◆ INSTRUCTIONS TO FOLLOW:
Copy all of the data below exactly as it is given.

Start of TASK DATA

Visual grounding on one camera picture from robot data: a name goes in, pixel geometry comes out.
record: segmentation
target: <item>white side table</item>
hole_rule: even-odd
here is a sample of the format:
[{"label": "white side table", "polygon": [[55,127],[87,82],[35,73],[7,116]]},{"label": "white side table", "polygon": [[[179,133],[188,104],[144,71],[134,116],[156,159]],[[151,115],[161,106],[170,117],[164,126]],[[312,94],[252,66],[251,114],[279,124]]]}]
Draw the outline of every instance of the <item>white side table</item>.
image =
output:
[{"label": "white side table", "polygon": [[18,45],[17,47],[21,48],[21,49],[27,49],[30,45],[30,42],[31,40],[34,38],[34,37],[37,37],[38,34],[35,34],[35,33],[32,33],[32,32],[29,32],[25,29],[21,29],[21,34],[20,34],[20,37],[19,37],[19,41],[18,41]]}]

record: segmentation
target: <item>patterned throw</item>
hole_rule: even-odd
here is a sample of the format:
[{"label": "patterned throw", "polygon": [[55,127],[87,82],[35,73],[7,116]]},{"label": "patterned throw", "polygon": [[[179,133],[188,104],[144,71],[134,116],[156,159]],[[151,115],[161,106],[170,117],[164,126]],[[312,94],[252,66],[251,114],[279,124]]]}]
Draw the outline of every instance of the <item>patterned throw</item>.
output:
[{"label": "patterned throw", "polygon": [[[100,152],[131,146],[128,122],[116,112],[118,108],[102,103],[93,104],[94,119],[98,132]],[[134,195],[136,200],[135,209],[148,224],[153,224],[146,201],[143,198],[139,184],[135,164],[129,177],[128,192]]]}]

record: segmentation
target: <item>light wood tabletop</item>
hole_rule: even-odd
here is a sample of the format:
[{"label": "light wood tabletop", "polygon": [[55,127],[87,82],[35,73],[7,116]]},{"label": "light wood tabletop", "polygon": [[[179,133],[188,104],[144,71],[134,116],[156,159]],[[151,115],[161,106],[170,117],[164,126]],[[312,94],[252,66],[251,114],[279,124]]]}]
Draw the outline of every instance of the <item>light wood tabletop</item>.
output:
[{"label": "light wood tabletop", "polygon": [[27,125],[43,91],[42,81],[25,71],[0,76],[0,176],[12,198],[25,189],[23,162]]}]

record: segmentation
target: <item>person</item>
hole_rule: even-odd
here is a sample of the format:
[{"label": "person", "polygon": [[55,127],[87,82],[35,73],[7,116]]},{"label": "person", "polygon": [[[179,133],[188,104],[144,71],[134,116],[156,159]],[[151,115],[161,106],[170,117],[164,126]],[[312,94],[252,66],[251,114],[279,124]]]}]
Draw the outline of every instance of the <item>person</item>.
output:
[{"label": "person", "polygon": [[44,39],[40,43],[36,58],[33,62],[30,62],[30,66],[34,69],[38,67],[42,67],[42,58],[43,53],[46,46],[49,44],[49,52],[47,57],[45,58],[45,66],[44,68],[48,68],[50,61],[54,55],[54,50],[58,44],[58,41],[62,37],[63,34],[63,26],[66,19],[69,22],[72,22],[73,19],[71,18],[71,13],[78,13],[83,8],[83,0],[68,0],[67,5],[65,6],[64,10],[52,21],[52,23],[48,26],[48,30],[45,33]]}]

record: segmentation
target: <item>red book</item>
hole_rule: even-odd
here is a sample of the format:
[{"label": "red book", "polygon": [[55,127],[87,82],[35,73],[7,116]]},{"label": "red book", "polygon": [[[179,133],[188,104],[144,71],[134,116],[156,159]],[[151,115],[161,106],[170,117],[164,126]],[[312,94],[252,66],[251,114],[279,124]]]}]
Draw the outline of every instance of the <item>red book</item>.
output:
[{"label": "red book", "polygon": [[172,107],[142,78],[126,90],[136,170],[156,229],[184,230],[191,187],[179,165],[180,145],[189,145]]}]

End of TASK DATA

◆ EXERCISE SOLUTION:
Visual grounding on one camera picture from robot data: a name goes in, pixel geometry comes out.
record: segmentation
target: <item>white side table</item>
hole_rule: even-odd
here is a sample of the format:
[{"label": "white side table", "polygon": [[55,127],[87,82],[35,73],[7,116]]},{"label": "white side table", "polygon": [[[179,133],[188,104],[144,71],[134,116],[156,159]],[[151,115],[161,106],[170,117],[164,126]],[[312,94],[252,66],[251,114],[279,124]]]}]
Draw the outline of every instance of the <item>white side table</item>.
image =
output:
[{"label": "white side table", "polygon": [[18,45],[17,47],[21,48],[21,49],[27,49],[30,45],[30,42],[31,40],[34,38],[34,37],[37,37],[38,34],[35,34],[35,33],[32,33],[32,32],[29,32],[25,29],[21,29],[21,34],[20,34],[20,37],[19,37],[19,41],[18,41]]}]

record: segmentation
target: <item>patterned throw</item>
hole_rule: even-odd
here is a sample of the format:
[{"label": "patterned throw", "polygon": [[55,127],[87,82],[35,73],[7,116]]},{"label": "patterned throw", "polygon": [[[179,133],[188,104],[144,71],[134,116],[156,159]],[[151,115],[161,106],[170,117],[164,126]],[[312,94],[252,66],[251,114],[279,124]]]}]
Draw the outline of every instance of the <item>patterned throw</item>.
output:
[{"label": "patterned throw", "polygon": [[[100,152],[131,146],[128,122],[116,112],[118,108],[102,103],[93,104],[94,119],[98,132]],[[134,195],[136,200],[135,209],[148,224],[153,224],[146,201],[143,198],[139,184],[135,164],[129,177],[128,192]]]}]

record: segmentation
target: <item>light wood tabletop</item>
hole_rule: even-odd
here is a sample of the format:
[{"label": "light wood tabletop", "polygon": [[55,127],[87,82],[35,73],[7,116]]},{"label": "light wood tabletop", "polygon": [[[179,133],[188,104],[144,71],[134,116],[156,159]],[[151,115],[161,106],[170,117],[164,126]],[[312,94],[252,66],[251,114],[279,124]]]}]
Draw the outline of every instance of the <item>light wood tabletop</item>.
output:
[{"label": "light wood tabletop", "polygon": [[27,125],[43,91],[42,81],[25,71],[0,76],[0,176],[12,198],[25,189],[23,162]]}]

record: segmentation
target: <item>person</item>
hole_rule: even-odd
here is a sample of the format:
[{"label": "person", "polygon": [[55,127],[87,82],[35,73],[7,116]]},{"label": "person", "polygon": [[[179,133],[188,104],[144,71],[134,116],[156,159]],[[151,115],[161,106],[170,117],[164,126]],[[312,94],[252,66],[251,114],[279,124]]]}]
Draw the outline of every instance of the <item>person</item>.
output:
[{"label": "person", "polygon": [[44,39],[40,43],[36,58],[33,62],[30,62],[30,66],[34,69],[38,67],[42,67],[42,58],[43,53],[46,46],[49,44],[49,52],[47,57],[45,58],[45,66],[44,68],[48,68],[50,61],[54,55],[54,50],[58,44],[58,41],[62,37],[63,34],[63,26],[66,19],[69,22],[72,22],[73,19],[71,18],[71,13],[78,13],[83,8],[83,0],[68,0],[67,5],[65,6],[64,10],[52,21],[52,23],[48,26],[48,30],[45,33]]}]

record: segmentation
target: <item>red book</item>
hole_rule: even-odd
here is a sample of the format:
[{"label": "red book", "polygon": [[55,127],[87,82],[35,73],[7,116]]},{"label": "red book", "polygon": [[[179,133],[188,104],[144,71],[134,116],[156,159]],[[151,115],[161,106],[170,117],[164,126]],[[312,94],[252,66],[251,114],[279,124]]]}]
Draw the outline of every instance of the <item>red book</item>.
output:
[{"label": "red book", "polygon": [[172,107],[142,78],[126,90],[136,170],[156,229],[184,230],[191,187],[179,165],[180,145],[189,145]]}]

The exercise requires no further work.